*Task objective:*
Write out every record again, exactly.

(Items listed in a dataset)
"""

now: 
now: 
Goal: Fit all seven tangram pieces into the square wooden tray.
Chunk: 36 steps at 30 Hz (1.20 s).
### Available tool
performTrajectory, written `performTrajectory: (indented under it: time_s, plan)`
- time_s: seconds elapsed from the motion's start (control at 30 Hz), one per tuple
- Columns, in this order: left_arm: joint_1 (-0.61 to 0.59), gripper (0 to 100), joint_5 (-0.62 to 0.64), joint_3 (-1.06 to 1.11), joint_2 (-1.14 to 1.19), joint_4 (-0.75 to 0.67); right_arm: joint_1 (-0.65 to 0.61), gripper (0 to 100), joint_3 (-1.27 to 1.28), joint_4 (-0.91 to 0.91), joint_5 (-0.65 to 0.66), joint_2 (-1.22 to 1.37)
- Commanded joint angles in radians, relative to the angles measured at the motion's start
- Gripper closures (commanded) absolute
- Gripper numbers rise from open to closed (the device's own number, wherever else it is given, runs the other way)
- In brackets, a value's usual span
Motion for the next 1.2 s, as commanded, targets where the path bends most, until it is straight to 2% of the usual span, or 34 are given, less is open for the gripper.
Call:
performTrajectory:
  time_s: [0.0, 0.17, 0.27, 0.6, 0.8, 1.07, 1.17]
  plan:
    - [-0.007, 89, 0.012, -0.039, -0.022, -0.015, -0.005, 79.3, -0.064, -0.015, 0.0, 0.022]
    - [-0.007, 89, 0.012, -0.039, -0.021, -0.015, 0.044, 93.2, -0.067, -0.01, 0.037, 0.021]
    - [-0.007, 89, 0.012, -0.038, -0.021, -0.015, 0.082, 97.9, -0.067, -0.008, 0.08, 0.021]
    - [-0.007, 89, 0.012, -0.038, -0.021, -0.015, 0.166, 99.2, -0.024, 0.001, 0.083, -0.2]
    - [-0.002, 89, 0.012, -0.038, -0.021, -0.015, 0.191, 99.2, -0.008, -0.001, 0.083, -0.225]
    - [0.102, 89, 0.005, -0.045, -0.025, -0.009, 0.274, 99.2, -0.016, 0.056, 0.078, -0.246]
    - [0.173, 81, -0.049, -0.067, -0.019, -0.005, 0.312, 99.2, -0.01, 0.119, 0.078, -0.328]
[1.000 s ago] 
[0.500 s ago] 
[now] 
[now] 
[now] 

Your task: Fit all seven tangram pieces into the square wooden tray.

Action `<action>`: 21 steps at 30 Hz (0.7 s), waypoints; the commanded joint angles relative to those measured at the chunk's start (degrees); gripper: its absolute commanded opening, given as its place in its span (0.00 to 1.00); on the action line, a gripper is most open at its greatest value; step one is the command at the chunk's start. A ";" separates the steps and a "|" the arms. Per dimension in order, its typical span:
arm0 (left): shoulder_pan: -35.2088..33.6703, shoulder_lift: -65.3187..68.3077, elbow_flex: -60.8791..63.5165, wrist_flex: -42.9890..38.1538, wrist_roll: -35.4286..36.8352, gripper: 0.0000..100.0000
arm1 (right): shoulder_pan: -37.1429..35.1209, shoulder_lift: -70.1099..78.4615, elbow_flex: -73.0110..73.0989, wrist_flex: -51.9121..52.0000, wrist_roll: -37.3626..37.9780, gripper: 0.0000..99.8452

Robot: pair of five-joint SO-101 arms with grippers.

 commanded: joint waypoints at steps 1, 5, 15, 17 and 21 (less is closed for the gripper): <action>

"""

*Answer space:*
now: 
now: 
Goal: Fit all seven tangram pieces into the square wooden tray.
Chunk: 36 steps at 30 Hz (1.20 s).
### Available tool
performTrajectory, written `performTrajectory: (indented under it: time_s, plan)`
- time_s: seconds elapsed from the motion's start (control at 30 Hz), one per tuple
- Columns, in this order: left_arm: joint_1 (-0.61 to 0.59), gripper (0 to 100), joint_5 (-0.62 to 0.64), joint_3 (-1.06 to 1.11), joint_2 (-1.14 to 1.19), joint_4 (-0.75 to 0.67); right_arm: joint_1 (-0.65 to 0.61), gripper (0 to 100), joint_3 (-1.27 to 1.28), joint_4 (-0.91 to 0.91), joint_5 (-0.65 to 0.66), joint_2 (-1.22 to 1.37)
- Commanded joint angles in radians, relative to the angles measured at the motion's start
- Gripper closures (commanded) absolute
- Gripper numbers rise from open to closed (the device's own number, wherever else it is given, runs the other way)
- In brackets, a value's usual span
Motion for the next 1.2 s, as commanded, targets where the path bends most, until it is straight to 2% of the usual span, or 34 are given, less is open for the gripper.
Call:
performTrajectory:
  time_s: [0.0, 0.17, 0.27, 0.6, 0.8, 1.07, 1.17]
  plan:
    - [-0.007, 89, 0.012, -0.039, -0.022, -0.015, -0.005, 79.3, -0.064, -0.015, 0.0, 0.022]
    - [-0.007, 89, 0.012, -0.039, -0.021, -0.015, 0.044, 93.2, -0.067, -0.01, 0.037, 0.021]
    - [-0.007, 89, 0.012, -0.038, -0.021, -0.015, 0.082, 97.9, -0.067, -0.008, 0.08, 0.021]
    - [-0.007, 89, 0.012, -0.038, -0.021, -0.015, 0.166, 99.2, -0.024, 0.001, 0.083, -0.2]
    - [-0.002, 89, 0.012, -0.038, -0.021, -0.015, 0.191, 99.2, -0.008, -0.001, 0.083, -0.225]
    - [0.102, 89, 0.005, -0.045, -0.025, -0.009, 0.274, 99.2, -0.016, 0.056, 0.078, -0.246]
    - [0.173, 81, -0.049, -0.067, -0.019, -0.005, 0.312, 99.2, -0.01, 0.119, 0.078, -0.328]
[1.000 s ago] 
[0.500 s ago] 
[now] 
[now] 
[now] 

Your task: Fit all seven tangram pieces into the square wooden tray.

Action `<action>`: 21 steps at 30 Hz (0.7 s), waypoints; the commanded joint angles relative to those measured at the chunk's start (degrees); gripper: its absolute commanded opening, given as its place in its span (0.00 to 1.00); on the action line, a gripper is most open at its greatest value; step one is the command at the chunk's start. A ";" separates the steps and a "|" the arms. Per dimension in order, its typical span:
arm0 (left): shoulder_pan: -35.2088..33.6703, shoulder_lift: -65.3187..68.3077, elbow_flex: -60.8791..63.5165, wrist_flex: -42.9890..38.1538, wrist_roll: -35.4286..36.8352, gripper: 0.0000..100.0000
arm1 (right): shoulder_pan: -37.1429..35.1209, shoulder_lift: -70.1099..78.4615, elbow_flex: -73.0110..73.0989, wrist_flex: -51.9121..52.0000, wrist_roll: -37.3626..37.9780, gripper: 0.0000..99.8452

Robot: pair of five-joint SO-101 arms with grippers.

 commanded: joint waypoints at steps 1, 5, 15, 17 and 21 (less is closed for the gripper): <action>

The answer has been written out in full.